- Amazon’s annual Prime Day sales event ended yesterday, but packages are still arriving at apartment communities around the country, challenging onsite staffers.
- Last year, Prime Day orders accounted for 2% of the packages arriving at apartment properties, according to information ButterflyMX, a New York-based property technology company specializing in smartphone-based access control, shared with Multifamily Dive. Although the volume of packages from this year’s promotion isn’t yet known, it will likely be higher than last year, according to Aaron Rudenstine, CEO of ButterflyMX.
- Prime Day ran from July 12 to July 13, but an influx of packages should arrive at properties into next week. “it may take several days for the packages to arrive, meaning this Prime Day spike can last through the end of the week or longer,” Rudenstine said.
Over the past decade, package deliveries have increased in apartment communities across the board. Still, Prime Day poses a unique challenge.

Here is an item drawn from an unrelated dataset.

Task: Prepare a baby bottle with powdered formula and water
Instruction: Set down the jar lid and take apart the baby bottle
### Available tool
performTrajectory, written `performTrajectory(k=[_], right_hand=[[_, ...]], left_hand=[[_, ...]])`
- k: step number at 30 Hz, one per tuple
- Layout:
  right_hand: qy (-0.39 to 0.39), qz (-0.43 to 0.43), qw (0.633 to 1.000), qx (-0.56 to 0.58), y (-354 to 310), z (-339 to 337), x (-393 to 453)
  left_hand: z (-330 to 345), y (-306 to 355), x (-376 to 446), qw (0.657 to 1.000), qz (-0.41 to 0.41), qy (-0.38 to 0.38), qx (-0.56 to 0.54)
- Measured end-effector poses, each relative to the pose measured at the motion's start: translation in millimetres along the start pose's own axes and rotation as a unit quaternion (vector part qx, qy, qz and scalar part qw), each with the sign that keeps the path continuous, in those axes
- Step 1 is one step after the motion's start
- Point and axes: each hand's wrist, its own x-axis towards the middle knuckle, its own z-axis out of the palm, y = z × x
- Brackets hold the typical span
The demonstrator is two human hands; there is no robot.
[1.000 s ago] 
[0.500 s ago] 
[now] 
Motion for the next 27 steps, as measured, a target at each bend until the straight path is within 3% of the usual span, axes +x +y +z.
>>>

“Amazon has done an amazing job of making Prime Day a shopping holiday for all retailers,” Rudenstine said. “It’s common for people to delay a purchase to take advantage of the discounts that are available. When you add that to the growing influx of packages, it creates a stress point for people who live and work in multifamily buildings.”
While the annual promotion has been around since 2015, King of Prussia, Pennsylvania-based Morgan Properties — the No. 3 largest owner of apartments in the country, according to the National Multifamily Housing Council — noticed a jump in deliveries for the event last year. “I didn’t really hear about it from our folks until last year,” said Carol Jackson, area vice president for Morgan. “Amazon Prime membership has increased, and you add COVID on top of that. Last year we had a lot of packages. We want to be a bit more efficient this year.”
When there is a large influx deliveries, companies need to find space for those packages. To make sure there is room, Morgan has sent out emails reminding residents to pick up their packages.
“We focused on communication to make sure that the lockers were able to receive the packages and sending out some reminders about that,” Jackson said.
In addition, Morgan is establishing areas for overflow packages. “Not all of the drivers are willing or able to go to individual units anymore,” Jackson said.
But Morgan also wants to create a social activity out of the pickup process. “I have a few properties that have made a fun thing out of it with an ice cream social or a lemonade stand since we’ll have increased resident activity near our rental offices,” Jackson said.